In an exclusive interview with Forbes, Olympia Provisions co-founder Elijah Cairo, corrects some added details below. Portland natives open up about their relationship with farmers and how living in the Northwest Pacific has helped shape those relationships.

How has your business evolved over the last decade?

We started as Oregon’s first USDA-approved charcuterie facility in 2009, a one-person store with a 900-square-foot facility and a small restaurant [in Portland]. The big ambitions were to support our restaurants, showcase our salami at farmers markets and bring highly crafted salami to the good people of Portland.

When did you start to feel like you were getting traction?

We started winning some Good Food Awards, customers started reaching out, major publications started writing about us. Fast forward to now, we are distributed nationwide with an online store that ships directly. We employ 200 people and to Japan, Canada and Puerto Rico. We now operate 4 restaurants and our factory has grown to 50,000 square meters. That said, we have not left the central east side of Portland and we continue to produce the highest quality meat.

What was your inspiration for Rosette D’Oregon?

I have always been super inspired by salamis from the old world – and I have always kept it Praised by Lyon as the top of the salami that represents a place. When I think of Lyon, I think of that salami. I’ve always wanted to produce a salami that represented a sense of Oregon – this is my best attempt to showcase our state. When I think of Oregon, I think of the sea salt from the ocean, the wine from the valley, the juniper from the desert. It’s all subtle, but everything’s there.

Talk about the importance of procurement.

It was super important to me to get a small family of farmed, grass-fed pigs to represent the pork from this salami. I truly believe that’s what makes Oregon so great — our small family farms that are environmentally conscious, grow, and grow the best food in our state.

What is the Olympia Provisions Farmers Network?

It’s something we hope will be a model that other charcuterie manufacturers will adopt across America to support small family businesses that do it the right way. By buying whole animals and utilizing all the animal pieces, this allows the farmers to price their animals according to the cost it takes to breed them properly. When we take full responsibility for the animal, it allows them to take the sale and invest it back into their operation to improve their farming and livestock practices. If we really want to see grasslands with pork and small farmers in America thrive, we need to invest in these farmers to ensure that they can financially make this work for themselves and their families. Raising animals on pastures requires a lot of work. Our role is to highlight the enormous efforts and encourage the people who love to eat meat to continue to demand that level of transparency.

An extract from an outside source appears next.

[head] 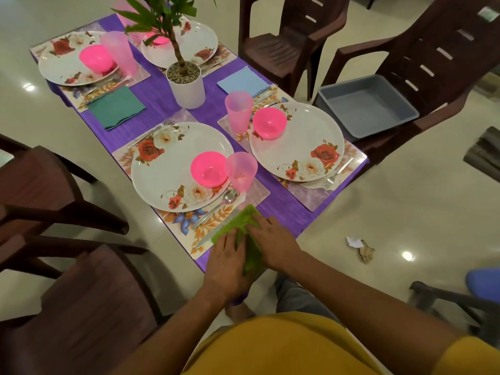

What is the ultimate goal of maintaining such a network?

My goal is to show a model for it to work: you can take responsibility for the whole animal, create meat of the highest quality in America and at the same time have a positive impact on our environment and society. And it depends on building this network of farmers that can help spread the message. It is very easy to be idealistic about grass-fed pork, but it is extremely difficult to make this a profitable endeavor for all parties involved. There’s a reason pigs in this country grow up the way they are – in confinement, [because it’s more profitable]. But there is a lot of inertia to turn it around. We need to be focused and uncompromising to get to our goals. And it can not just be us.